• String-Based Macro Systems

    From Lawrence D'Oliveiro@21:1/5 to All on Sat Apr 13 02:29:56 2024
    I think most of us are familiar with the “#define” preprocessor in C and C++. There are more powerful macro processors around, like GNU m4. They
    all have the same basic concept: pass input text straight through to
    output, until something triggers a macro substitution on the text.

    The original m4 was created by the Unix folks at Bell Labs, modelled on an earlier concept called “Macrogenerator” by Christopher Strachey (one of
    the brains behind the programming language CPL, which led to BCPL, which
    led to B and then C). Macrogenerator had special symbols to indicate macro definition, and macro and argument expansion:

    §DEF,«name»,<«definition»>;

    where the “<” and “>” are actual quote symbols in the notation, while I use “«” and ”»” as metasyntactic brackets. Within the «definition», occurrences of “~1”, “~2” etc are replaced with the first, second etc actual argument specified in the call. You then use this macro as

    §«name»,«args»;

    where multiple arguments are comma-separated.

    Simple example: given

    §DEF,greetings,<Hello, ~1!>;

    then

    I would just like to say, “§greetings,world;” to anybody listening

    should expand to

    I would just like to say, “Hello, world!” to anybody listening

    Here is a moderately interesting example, from the Bryan Higman book where
    I first heard about this.

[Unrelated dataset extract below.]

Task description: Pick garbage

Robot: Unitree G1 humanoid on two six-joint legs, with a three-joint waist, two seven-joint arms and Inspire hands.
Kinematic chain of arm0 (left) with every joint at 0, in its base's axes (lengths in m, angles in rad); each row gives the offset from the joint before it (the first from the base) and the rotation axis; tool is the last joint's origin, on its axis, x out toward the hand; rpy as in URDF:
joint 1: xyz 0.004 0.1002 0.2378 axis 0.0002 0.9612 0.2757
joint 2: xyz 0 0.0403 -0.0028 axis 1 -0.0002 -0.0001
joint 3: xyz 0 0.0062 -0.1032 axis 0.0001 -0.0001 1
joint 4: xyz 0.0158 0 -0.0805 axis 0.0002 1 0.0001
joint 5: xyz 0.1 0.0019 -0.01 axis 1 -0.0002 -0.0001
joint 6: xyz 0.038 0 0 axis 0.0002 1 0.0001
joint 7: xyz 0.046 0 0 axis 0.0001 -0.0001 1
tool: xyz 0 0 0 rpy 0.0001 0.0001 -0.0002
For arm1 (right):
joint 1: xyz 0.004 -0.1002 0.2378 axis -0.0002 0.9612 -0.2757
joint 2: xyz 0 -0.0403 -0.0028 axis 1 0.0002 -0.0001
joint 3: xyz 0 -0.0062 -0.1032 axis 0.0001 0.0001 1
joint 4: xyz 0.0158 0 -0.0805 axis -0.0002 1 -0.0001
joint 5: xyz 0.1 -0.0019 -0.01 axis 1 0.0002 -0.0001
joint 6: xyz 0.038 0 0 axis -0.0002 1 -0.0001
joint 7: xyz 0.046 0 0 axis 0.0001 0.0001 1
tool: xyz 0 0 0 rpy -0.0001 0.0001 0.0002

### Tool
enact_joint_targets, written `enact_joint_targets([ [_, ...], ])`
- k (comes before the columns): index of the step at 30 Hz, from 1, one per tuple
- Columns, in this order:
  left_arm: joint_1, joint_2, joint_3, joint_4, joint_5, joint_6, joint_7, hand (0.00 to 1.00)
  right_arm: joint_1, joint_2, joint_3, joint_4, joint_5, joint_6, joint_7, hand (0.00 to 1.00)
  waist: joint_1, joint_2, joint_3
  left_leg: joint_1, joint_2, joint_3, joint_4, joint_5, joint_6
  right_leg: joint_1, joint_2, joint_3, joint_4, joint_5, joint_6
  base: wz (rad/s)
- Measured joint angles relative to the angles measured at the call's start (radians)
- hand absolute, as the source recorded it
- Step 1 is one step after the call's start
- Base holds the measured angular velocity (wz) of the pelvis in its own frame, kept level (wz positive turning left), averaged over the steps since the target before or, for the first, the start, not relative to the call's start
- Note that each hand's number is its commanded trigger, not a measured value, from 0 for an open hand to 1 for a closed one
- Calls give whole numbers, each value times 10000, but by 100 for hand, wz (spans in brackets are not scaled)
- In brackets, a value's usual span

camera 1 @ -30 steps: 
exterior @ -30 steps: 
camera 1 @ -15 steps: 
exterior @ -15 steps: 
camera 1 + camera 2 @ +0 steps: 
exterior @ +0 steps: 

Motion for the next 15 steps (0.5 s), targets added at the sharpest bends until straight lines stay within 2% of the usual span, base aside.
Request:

It uses a builtin called §UPDATE, which does assignment to an existing macro name, and also note the occurrence of
    §DEFs within §DEFs, for local (temporary) macro definitions (since the auxiliary macro §Q has to persist between invocations, it cannot be one of these):

    §DEF,Q,A;
    §DEF,AORB,<§§Q;;>,§DEF,A,<A§UPDATE,Q,B;>;,§DEF,B,<B§UPDATE,Q,A;>;;

    What this does is, each time you write “§AORB;”, it expands to alternately “A” or “B”.

    The big difference with m4 is that it does away with these special
    symbols; the mere occurrence of a name matching a defined macro (or an
    argument of the macro currently being expanded) is sufficient to trigger substitution. Do you think this is a good idea?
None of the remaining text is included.